### Instructions for the task:
Go over the entries and report the lines where the word "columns" occurs.

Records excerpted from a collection
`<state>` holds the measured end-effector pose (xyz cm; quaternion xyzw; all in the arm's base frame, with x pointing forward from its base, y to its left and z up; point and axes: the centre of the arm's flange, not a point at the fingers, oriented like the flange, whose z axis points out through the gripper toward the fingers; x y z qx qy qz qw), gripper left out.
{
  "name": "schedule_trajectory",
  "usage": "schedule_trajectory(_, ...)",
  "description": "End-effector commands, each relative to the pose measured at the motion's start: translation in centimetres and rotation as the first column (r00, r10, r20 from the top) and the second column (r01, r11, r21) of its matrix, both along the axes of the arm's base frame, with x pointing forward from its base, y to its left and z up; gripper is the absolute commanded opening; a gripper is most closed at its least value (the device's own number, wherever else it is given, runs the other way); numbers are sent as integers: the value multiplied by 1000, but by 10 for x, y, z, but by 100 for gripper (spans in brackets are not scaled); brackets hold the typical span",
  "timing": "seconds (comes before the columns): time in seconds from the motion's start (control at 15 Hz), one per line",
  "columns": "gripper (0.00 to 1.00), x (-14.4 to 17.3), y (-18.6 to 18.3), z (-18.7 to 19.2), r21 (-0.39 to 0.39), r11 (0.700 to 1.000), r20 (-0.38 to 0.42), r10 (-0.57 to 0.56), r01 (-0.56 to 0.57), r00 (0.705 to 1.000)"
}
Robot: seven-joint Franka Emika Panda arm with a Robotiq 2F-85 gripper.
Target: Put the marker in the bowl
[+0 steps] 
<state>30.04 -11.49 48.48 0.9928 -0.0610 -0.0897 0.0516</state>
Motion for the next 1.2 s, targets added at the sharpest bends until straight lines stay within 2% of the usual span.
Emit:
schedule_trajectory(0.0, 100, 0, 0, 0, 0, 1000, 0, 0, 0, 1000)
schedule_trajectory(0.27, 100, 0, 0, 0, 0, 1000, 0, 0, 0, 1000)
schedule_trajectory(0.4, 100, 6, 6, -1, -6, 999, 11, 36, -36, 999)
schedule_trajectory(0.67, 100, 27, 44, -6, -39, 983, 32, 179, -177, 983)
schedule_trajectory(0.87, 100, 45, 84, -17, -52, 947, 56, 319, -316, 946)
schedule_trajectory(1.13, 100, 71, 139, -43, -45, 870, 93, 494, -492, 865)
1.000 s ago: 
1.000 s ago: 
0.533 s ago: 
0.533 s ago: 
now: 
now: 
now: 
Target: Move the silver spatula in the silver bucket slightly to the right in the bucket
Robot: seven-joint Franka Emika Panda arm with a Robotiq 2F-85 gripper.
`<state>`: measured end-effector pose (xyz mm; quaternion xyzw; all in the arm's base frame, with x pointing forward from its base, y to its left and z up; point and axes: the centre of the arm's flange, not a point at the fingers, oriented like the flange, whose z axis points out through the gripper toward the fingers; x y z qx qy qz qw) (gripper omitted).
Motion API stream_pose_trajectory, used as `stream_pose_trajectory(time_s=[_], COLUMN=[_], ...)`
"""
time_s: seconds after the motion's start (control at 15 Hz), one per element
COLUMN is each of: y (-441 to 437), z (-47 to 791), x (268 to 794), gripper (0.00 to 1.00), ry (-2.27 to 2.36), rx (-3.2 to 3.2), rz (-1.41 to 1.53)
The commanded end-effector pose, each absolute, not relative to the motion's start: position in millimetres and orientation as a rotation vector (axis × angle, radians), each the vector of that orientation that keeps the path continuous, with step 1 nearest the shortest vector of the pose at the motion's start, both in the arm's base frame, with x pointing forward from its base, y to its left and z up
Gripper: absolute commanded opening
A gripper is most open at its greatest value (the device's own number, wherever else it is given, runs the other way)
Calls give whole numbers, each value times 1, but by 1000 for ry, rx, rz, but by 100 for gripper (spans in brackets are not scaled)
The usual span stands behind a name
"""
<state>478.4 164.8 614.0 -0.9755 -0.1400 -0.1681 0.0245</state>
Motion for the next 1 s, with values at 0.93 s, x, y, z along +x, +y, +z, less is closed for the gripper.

### Response for this exercise:
  "timing": "seconds (comes before the columns): time in seconds from the motion's start (control at 15 Hz), one per line",
  "columns": "gripper (0.00 to 1.00), x (-14.4 to 17.3), y (-18.6 to 18.3), z (-18.7 to 19.2), r21 (-0.39 to 0.39), r11 (0.700 to 1.000), r20 (-0.38 to 0.42), r10 (-0.57 to 0.56), r01 (-0.56 to 0.57), r00 (0.705 to 1.000)"

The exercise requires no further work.